Hitler'in yardımcısı Hermann Goering de şöyle demişti: "Doğal olarak sıradan halk savaş istemez… Ama… İster bir demokrasi, ister faşist diktatörlük, ister parlamento, ister komünist diktatörlük olsun, insanları sürüklemek her zaman basit bir meseledir… Yapmanız gereken tek şey onlara saldırı altında olduklarını söylemek, barış taraftarlarının yurtseverlikten yoksun olduğunu savunmak ve ülkeyi tehlikeye maruz bırakmaktır. Bu her ülkede aynı şekilde işler.”



Goering, o gün ve bugün var olan demokrasiler konusunda haklıydı. Bu demokrasilerde halkın politikadaki etkisi, sadece kapitalizm yanlısı partilerin bir şansa sahip olacağı şekilde düzenlenir. Şirket finansmanı, “kazanan hepsini alır” seçimleri, sandık erişimi kanunları ve taraflı medya yayını, alternatifleri etkili bir şekilde devre dışı bırakır. Demokrasi, iktidarın halkın ellerinde olması demektir. Ancak toplumumuzdaki gerçek iktidar – ekonomik iktidar – sıkı bir şekilde zengin elitlerin ellerinde kalmakta, onların politikayı – ve bizi – geniş ölçüde kontrol edebilmesini mümkün hale getirmektedir.

 

Kapitalizm her zaman savaş halindedir. Şiddet ise çoğu zaman soyuttur: bizi ya düşük ücretli, aşırı derecede yorucu işleri kabul etmeye ya da açlıktan ölmeye zorlar; bizi uygun sağlık ve eğitim hizmetlerinden ve ekonomik güvencede yoksun bırakır; bizi insanların temel olarak, kendi kendini tatmin arayışında olan tecrit olmuş, otonom birimler olduğuna ikna eder. Fakat bütün bunlar kârların büyümeye devam etmesine yetmediği zaman şiddet fiziksel hale gelir, toplar patlar ve elitler bizi, “kendi” ülkemizi savunmak ve zalim düşmanı yok etmek için savaşa çağırır. Bizi ölmeye ve öldürmeye motive etmek, yüzümüzü medyaya döndüğümüz her sefer göreceğimiz dev bir propaganda kampanyasını – “Amerika saldırı altında!” – gerektirir.

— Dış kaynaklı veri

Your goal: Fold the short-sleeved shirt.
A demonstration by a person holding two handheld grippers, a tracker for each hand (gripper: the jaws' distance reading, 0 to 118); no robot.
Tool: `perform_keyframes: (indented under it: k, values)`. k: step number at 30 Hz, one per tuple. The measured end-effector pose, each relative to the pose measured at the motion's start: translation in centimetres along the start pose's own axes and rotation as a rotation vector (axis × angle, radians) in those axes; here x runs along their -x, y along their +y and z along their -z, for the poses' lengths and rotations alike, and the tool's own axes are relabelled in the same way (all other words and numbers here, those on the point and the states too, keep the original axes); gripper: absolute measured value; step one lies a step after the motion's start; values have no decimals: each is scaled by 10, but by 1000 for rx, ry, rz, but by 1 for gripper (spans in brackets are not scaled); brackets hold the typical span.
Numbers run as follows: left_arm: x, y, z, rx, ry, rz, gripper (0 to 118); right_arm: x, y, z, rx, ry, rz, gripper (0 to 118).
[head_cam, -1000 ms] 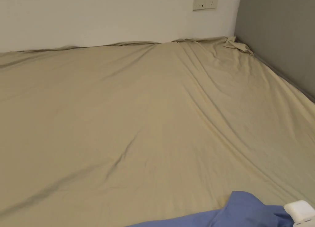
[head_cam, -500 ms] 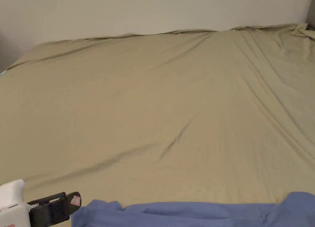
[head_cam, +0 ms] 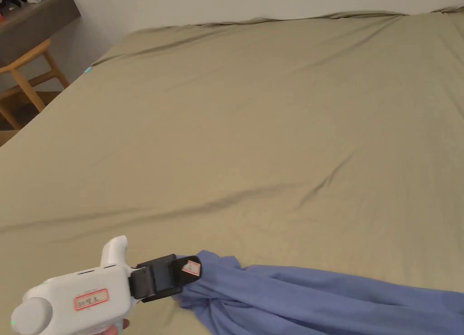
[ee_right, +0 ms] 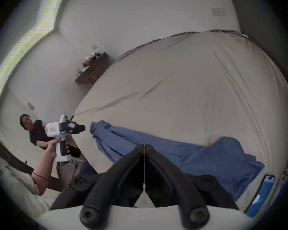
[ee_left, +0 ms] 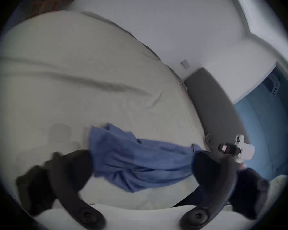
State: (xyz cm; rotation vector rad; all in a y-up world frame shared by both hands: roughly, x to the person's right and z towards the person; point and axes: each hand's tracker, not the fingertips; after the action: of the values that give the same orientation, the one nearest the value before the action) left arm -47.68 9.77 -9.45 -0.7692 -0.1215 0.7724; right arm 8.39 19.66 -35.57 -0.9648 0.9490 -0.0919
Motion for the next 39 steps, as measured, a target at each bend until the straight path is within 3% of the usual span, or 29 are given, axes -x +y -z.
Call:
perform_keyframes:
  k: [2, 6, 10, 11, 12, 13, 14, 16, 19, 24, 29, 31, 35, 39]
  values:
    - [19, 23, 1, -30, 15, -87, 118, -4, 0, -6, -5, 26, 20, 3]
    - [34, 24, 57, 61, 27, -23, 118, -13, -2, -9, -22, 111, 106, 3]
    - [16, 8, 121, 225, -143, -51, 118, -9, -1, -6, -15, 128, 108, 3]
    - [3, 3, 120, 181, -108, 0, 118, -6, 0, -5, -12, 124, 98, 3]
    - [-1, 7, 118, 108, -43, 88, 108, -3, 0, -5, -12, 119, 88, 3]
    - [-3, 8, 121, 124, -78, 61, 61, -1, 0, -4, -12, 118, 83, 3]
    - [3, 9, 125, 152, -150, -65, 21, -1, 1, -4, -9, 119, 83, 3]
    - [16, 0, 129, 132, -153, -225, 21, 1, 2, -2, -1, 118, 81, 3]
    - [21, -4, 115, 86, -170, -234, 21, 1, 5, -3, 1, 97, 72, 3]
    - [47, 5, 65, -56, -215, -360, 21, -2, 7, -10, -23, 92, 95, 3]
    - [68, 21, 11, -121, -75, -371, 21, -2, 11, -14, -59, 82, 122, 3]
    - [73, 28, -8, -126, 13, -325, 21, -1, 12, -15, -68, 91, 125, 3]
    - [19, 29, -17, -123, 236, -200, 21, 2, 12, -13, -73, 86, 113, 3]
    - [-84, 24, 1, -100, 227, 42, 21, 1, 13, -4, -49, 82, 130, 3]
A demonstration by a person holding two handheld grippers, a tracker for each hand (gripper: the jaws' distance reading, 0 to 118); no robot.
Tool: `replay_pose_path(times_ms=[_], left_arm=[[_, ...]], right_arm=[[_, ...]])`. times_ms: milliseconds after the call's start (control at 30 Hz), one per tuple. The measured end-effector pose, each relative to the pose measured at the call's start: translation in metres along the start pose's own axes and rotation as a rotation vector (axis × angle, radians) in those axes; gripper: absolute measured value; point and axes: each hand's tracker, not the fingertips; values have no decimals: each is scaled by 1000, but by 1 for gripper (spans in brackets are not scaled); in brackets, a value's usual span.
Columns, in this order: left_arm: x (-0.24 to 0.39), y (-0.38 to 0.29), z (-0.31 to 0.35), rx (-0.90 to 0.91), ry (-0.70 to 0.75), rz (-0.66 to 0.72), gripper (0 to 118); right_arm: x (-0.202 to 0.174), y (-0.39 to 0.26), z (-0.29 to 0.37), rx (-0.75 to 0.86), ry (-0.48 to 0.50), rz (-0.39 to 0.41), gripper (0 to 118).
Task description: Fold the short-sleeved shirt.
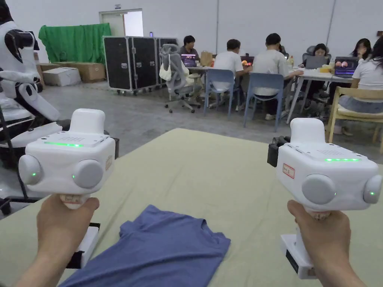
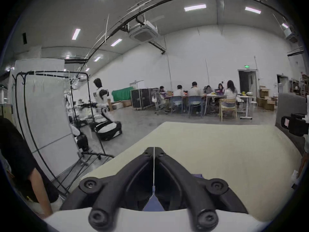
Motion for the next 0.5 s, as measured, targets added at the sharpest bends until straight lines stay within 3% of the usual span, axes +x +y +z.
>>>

Neden bunu yapıyorlar. Onlar canavar mı?



Hayır, değiller. Onlar yalnızca, insanlık dışı bir sisteme hizmet eden insanlardır. Kapitalizm tabiatı gereği yağmacıdır. Saldırgan bir büyümeyi gerektirir. Ya tahakküm kurar ya da iflas bayrağını çeker. Bu tahakküm itkisi savaşın kökenindeki sebeptir ve biz onu ortadan kaldırıncaya kadar, birbirimizi öldürmeye devam edeceğiz. Onun ortadan kaldırılması, oligarşik kapitalizmin alt edilmesi ve yerine demokratik sosyalizmin geçirilmesi yönünde küresel bir mücadeleyi gerektirir.  Siyasal demokrasi, ekonomik alana doğru genişletilmelidir. Biz, dünya halkları olarak, hayatımızı şekillendiren güçlerin kontrolünü elimize almalıyız. Bu, hepimizin insanlar olarak tam gelişim yaşayabileceğimiz bir toplumu inşa etmenin temelidir. Buna eriştikten sonra, kalıcı barış yönünde gerçek bir şansımız olacak.



Bunu başarabiliriz! Bu, bugüne kadar evrilerek gelen ve insanlığın üstesinden geldiği öteki meydan okumalardan daha zor değildir.